Directions: Report every line of the records below that contains the word "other".

Information supplied:
'''
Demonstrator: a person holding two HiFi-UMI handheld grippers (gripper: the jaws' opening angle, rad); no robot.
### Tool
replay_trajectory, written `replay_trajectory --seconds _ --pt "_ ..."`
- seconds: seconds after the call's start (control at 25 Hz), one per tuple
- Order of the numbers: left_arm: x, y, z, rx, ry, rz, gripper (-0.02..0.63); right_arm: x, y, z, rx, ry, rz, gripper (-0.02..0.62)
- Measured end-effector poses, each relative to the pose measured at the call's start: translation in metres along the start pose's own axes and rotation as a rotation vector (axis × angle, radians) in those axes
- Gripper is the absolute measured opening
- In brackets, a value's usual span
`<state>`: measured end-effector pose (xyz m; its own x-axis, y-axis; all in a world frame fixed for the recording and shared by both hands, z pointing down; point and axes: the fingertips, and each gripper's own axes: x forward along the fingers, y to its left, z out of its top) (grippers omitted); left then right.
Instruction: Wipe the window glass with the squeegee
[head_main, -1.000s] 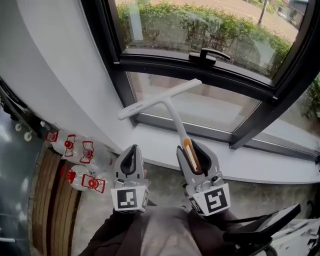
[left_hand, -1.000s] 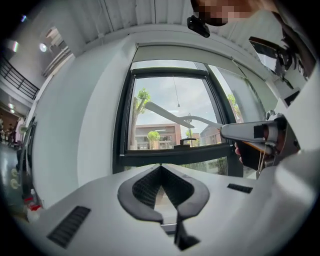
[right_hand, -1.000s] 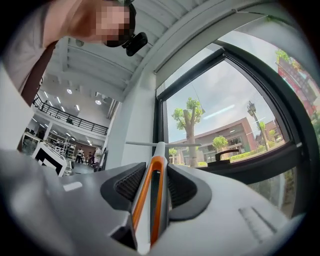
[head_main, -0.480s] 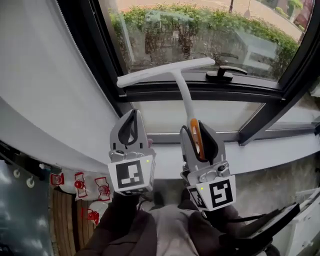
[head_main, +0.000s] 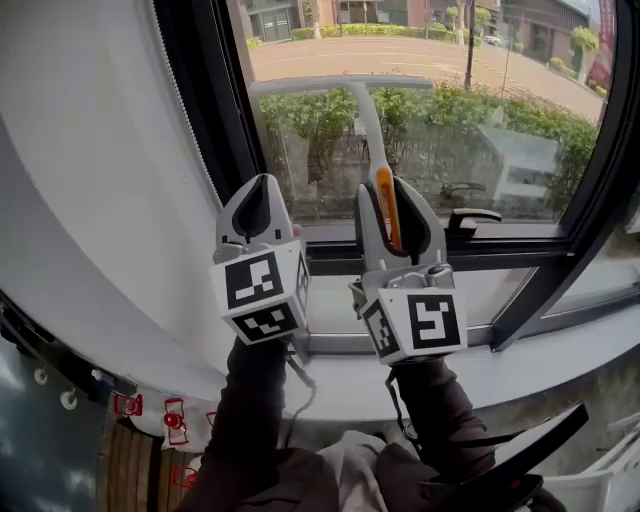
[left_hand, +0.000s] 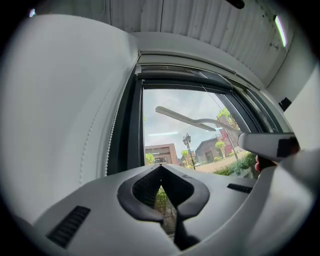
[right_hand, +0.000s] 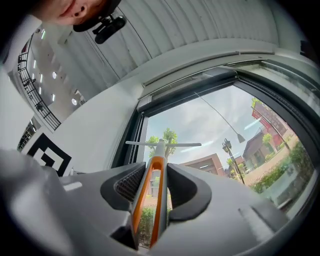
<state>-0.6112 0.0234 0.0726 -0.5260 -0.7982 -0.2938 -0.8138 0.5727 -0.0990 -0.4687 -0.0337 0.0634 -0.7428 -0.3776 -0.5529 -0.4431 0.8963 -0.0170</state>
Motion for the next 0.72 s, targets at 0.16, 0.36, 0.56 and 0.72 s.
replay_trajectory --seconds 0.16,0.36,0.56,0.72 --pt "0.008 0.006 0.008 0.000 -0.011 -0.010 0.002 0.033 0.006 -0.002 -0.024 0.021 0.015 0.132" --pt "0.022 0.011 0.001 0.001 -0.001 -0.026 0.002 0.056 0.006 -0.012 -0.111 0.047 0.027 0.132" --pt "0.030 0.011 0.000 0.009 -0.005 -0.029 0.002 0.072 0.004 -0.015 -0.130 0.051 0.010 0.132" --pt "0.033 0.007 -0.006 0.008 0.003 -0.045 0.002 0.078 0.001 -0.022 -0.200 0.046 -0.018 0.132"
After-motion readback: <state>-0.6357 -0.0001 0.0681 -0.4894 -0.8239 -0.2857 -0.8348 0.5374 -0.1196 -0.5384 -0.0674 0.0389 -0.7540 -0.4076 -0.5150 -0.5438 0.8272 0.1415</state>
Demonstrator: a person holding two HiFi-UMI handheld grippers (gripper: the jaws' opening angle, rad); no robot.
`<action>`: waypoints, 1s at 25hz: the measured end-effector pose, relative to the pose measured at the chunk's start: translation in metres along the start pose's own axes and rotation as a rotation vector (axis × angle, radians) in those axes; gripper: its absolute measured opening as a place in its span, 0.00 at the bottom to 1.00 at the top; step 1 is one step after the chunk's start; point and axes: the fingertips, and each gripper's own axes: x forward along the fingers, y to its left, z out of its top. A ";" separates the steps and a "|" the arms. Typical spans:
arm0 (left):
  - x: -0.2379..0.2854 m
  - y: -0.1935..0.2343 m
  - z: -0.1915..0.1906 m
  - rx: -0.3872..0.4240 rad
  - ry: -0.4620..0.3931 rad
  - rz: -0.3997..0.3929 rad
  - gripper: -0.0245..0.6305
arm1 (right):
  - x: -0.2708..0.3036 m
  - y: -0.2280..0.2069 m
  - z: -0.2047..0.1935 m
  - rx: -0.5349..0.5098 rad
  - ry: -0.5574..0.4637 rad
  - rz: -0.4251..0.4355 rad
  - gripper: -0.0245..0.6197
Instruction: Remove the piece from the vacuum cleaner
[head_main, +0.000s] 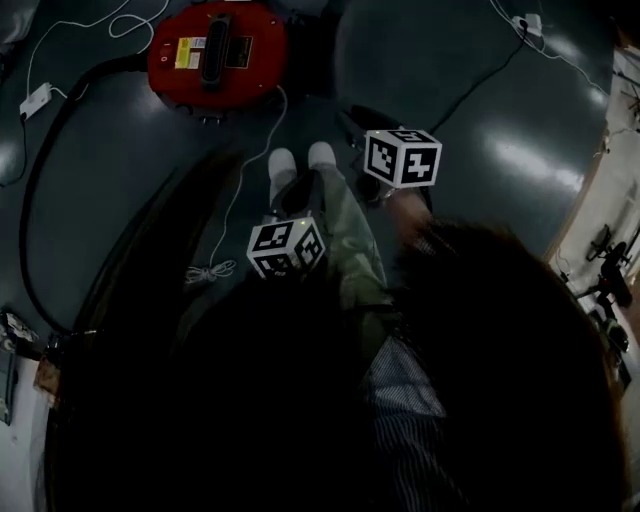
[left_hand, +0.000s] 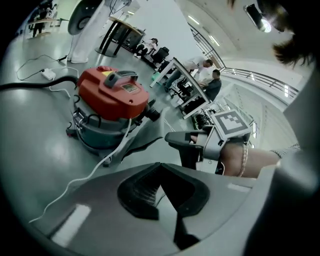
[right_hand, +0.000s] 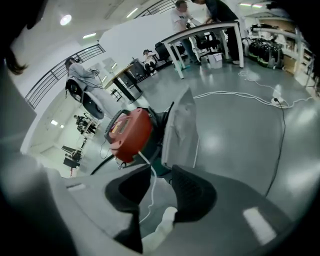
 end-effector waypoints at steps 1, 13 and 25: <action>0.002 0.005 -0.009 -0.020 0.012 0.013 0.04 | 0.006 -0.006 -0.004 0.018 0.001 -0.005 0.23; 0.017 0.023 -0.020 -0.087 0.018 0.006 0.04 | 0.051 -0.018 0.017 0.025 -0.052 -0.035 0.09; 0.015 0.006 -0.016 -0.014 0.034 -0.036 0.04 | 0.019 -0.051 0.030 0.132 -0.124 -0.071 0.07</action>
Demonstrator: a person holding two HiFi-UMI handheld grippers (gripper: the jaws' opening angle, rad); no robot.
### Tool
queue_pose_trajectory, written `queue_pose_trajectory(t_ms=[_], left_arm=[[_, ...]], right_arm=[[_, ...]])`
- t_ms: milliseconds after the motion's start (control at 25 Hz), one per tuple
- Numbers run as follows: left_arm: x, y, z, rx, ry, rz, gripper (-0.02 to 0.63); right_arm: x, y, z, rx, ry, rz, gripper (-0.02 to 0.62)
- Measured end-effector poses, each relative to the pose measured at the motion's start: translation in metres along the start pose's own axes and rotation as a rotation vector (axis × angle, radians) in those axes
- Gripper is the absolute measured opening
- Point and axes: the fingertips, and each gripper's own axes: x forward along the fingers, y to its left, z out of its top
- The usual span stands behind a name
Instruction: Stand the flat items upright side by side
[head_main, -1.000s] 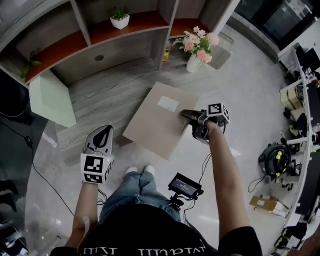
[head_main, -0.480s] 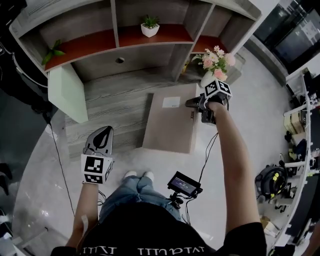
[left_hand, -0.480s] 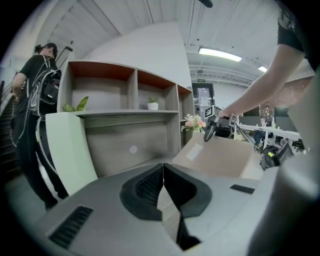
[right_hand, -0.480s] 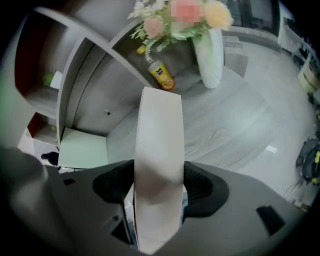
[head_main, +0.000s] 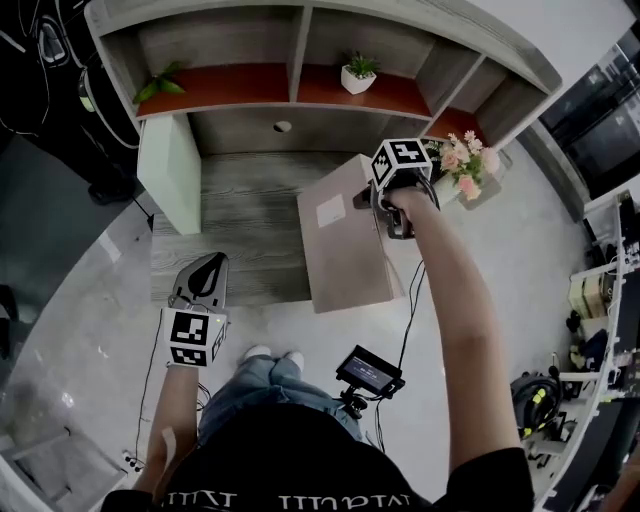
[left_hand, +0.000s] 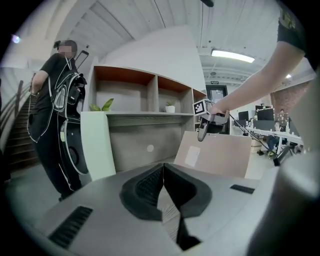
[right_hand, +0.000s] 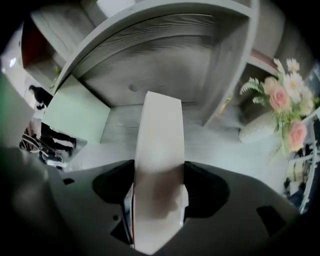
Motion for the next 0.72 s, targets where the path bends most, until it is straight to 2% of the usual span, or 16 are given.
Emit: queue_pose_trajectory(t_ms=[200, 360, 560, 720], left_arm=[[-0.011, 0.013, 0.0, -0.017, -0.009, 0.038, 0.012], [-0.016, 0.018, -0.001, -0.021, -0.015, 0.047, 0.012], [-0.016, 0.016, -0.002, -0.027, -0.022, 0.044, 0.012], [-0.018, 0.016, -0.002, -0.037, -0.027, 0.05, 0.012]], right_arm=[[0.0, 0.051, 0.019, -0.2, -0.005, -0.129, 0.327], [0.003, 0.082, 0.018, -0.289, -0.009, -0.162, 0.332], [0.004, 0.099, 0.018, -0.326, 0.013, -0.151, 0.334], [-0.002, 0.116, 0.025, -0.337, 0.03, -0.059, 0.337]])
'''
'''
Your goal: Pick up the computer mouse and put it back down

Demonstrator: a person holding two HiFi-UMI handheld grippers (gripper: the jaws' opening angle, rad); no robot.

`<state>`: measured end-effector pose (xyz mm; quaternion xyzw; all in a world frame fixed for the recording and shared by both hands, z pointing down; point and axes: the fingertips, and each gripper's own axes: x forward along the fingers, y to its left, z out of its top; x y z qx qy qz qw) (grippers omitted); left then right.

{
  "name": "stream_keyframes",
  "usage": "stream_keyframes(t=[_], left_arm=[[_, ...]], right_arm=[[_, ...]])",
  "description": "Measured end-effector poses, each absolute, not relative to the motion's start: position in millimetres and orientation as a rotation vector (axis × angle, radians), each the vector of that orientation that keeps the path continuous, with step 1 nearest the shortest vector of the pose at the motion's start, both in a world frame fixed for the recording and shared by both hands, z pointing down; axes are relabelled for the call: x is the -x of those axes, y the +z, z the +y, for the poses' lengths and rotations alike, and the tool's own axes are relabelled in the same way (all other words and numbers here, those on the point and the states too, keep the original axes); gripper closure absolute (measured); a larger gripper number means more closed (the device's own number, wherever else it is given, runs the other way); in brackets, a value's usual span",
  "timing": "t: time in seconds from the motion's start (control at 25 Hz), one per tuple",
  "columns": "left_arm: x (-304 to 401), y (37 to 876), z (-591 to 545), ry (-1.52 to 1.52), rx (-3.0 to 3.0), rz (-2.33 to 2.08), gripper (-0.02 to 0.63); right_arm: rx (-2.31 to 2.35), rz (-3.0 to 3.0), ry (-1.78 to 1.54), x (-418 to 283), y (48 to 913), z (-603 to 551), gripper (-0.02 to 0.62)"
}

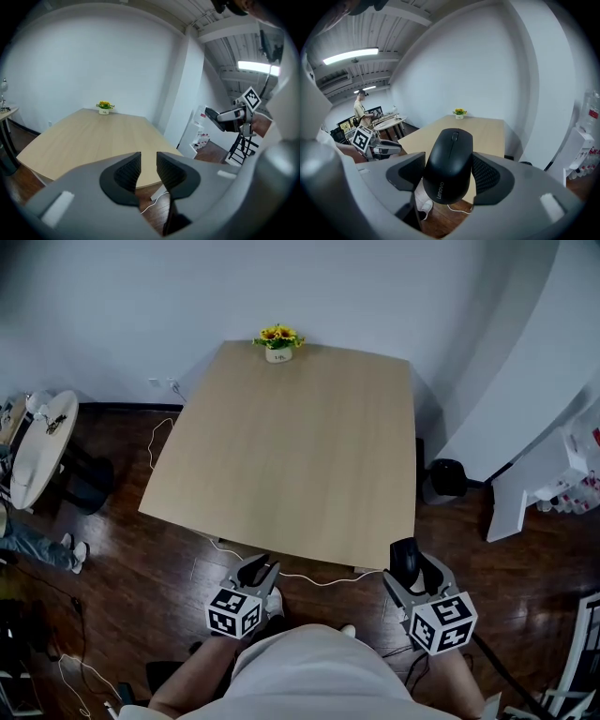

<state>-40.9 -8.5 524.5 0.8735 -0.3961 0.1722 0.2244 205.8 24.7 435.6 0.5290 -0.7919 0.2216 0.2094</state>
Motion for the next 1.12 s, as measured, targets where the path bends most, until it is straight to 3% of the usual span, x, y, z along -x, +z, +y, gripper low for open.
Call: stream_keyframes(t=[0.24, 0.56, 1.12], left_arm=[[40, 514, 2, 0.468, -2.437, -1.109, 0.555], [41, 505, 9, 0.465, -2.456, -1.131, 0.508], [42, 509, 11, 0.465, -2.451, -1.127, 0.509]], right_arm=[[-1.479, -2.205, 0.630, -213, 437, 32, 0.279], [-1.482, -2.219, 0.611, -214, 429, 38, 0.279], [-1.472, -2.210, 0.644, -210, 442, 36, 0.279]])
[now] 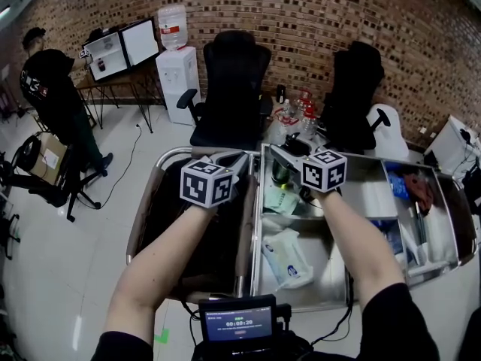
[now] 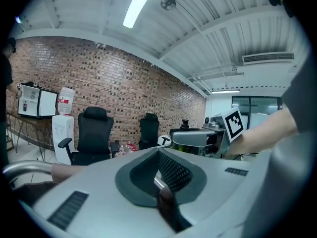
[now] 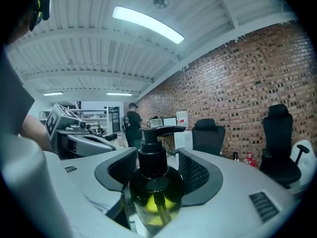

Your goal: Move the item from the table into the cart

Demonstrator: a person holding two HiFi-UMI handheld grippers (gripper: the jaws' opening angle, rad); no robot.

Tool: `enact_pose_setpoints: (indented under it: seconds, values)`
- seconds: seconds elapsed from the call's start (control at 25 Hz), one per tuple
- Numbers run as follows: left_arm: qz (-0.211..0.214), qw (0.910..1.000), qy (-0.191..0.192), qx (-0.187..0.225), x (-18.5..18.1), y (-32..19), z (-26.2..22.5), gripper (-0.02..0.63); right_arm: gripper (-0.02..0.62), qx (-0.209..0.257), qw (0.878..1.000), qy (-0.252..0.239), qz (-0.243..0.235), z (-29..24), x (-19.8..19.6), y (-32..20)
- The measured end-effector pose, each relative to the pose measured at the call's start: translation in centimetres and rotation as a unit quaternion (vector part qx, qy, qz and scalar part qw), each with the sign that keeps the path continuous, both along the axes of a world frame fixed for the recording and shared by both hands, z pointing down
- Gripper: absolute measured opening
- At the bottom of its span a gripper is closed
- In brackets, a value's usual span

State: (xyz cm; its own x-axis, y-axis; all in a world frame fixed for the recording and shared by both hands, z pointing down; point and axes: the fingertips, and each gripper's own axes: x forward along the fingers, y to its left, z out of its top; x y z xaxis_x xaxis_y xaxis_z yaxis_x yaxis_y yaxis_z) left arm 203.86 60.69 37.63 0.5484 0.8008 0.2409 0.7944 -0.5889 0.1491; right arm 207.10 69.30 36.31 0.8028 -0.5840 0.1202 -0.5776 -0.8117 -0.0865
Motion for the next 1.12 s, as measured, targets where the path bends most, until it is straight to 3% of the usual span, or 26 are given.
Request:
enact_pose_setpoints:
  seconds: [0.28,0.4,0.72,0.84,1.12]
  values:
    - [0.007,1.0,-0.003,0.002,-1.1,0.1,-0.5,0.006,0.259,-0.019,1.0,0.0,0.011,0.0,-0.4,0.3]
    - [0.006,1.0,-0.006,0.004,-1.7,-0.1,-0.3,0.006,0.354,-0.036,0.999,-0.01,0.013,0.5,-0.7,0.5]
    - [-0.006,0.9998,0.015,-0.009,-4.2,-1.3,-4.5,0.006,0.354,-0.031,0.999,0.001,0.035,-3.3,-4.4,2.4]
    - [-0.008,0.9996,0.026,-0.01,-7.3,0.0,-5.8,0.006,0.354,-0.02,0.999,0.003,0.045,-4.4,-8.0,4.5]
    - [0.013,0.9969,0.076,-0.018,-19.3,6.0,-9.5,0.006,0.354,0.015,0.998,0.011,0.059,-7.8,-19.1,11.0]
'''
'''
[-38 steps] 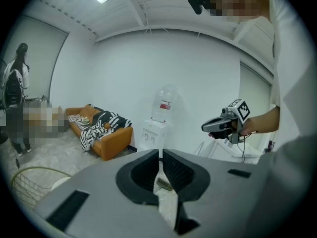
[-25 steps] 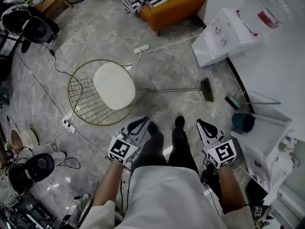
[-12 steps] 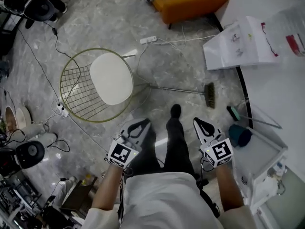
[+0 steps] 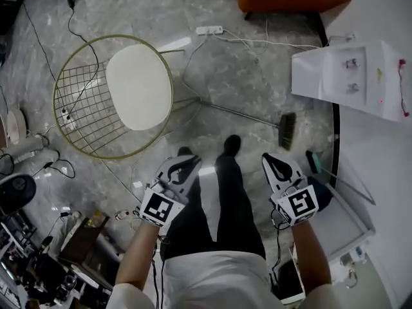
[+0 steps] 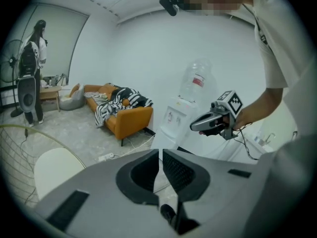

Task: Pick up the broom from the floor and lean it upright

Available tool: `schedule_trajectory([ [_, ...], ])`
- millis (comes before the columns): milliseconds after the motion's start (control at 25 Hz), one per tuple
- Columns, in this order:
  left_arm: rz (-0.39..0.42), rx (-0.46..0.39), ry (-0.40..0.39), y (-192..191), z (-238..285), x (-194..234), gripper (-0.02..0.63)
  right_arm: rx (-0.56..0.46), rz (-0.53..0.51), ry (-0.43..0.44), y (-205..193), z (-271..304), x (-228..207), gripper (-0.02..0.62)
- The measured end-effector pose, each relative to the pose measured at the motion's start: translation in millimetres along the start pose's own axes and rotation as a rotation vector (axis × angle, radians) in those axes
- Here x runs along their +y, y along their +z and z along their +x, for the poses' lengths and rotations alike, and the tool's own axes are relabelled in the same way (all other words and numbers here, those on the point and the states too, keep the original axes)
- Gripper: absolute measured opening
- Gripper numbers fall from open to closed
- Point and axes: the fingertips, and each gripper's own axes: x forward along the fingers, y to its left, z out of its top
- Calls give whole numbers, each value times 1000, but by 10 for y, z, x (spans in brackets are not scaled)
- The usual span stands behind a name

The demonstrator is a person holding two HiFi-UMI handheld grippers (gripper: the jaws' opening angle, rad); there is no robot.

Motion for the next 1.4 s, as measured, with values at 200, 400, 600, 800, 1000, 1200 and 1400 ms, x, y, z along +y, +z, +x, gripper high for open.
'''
Task output:
  "description": "Measured end-effector poses, each absolute, not relative to the motion's start: position in millimetres and orientation as a rotation vector (axis × angle, radians), each the vector of that orientation that keeps the path continuous, with step 1 nearest the shortest vector of the pose at the motion's start, both in a world frame fixed for the recording and shared by both hands, z pointing down; axes are relabelled for the call: x is the -x of those axes, y the +z, z the +y, for the poses' lengths and rotations alike, and the tool's own axes are relabelled in the same way (all other words and numbers here, those on the point and the states too, keep the original axes); gripper closure absolute (measured); a larger gripper number means more closed (the device's own number, wherever else it is given, runs the other way); in brackets, a value's usual span",
- Here x runs along their +y, y along their +z and z along their +x, for the poses' lengths and rotations alike, and the tool's own axes are relabelled in the same way (all other words and numbers here, those on the point and the states too, keep the original axes)

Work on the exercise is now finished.